La notion de « sujet » est-elle pertinente dans l’Ethique ?
Spinoza niant le libre arbitre et la volonté comme faculté, je dirai que non, rejoignant ainsi Lordon et son commentateur Fischbach.
Il n’y a que des individus, toujours déterminés par l’extérieur (hétérodéterminés), c’est-à-dire dont les œuvres et les pensées s’expliquent toujours par des causes extérieures.
Dans un message posté sur un autre fil mais que je vous ai déjà signalé, je soutenais (me référant à Sévérac), qu’être libre c’est être actif.
Un individu est actif, au sens de Spinoza, lorsque ses œuvres et ses pensées (qui s’expliquent TOUJOURS par des causes extérieures) peuvent s’expliquer AUSSI par lui seul.
Permettez-moi d’imager ce point par une référence au calcul matriciel.

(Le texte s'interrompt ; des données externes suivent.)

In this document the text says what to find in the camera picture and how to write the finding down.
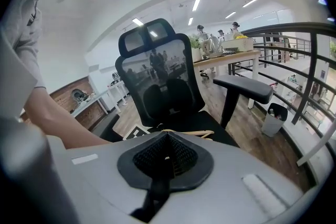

A étant une matrice et X un vecteur, l’application de la matrice A au vecteur X est un vecteur Y et on écrit Y = AX.
Déterminé par une cause extérieure représentée par la direction d’un vecteur X, un individu, représenté par une matrice A, produit un effet représenté par la direction d’un vecteur Y avec Y = AX.
L’effet, représenté par la direction de Y, s’explique par la conjonction de A, qui représente l’individu, et de la cause extérieure, représentée par la direction de X.
Pour un individu donné, ce qu’il produit s’explique toujours par une cause extérieure : si A est donné, la direction de Y s’explique TOUJOURS par la direction de X.
Indiquons maintenant que l’on démontre qu’il existe des « vecteurs propres » d’une matrice. Si P est un vecteur propre et si X = P, alors Y = kP, k étant un scalaire.
Autrement dit, dans ce cas, Y a la même direction que X.
Supposons donc que la cause extérieure qui détermine un individu soit représentée par la direction d’un vecteur propre P.
Déterminé par cette cause, l’individu représenté par A produira un effet représenté par un vecteur ayant la même direction que P.
Dans ce cas, la direction de Y peut s’expliquer AUSSI par A uniquement.
Ceci représente la situation d’un individu actif au sens de Spinoza : ce qu’il produit (œuvre, pensée) peut s’expliquer par lui seul.
Les vecteurs Y et X ayant même direction imagent l’idée que l’individu fait cause commune avec la cause extérieure qui le détermine.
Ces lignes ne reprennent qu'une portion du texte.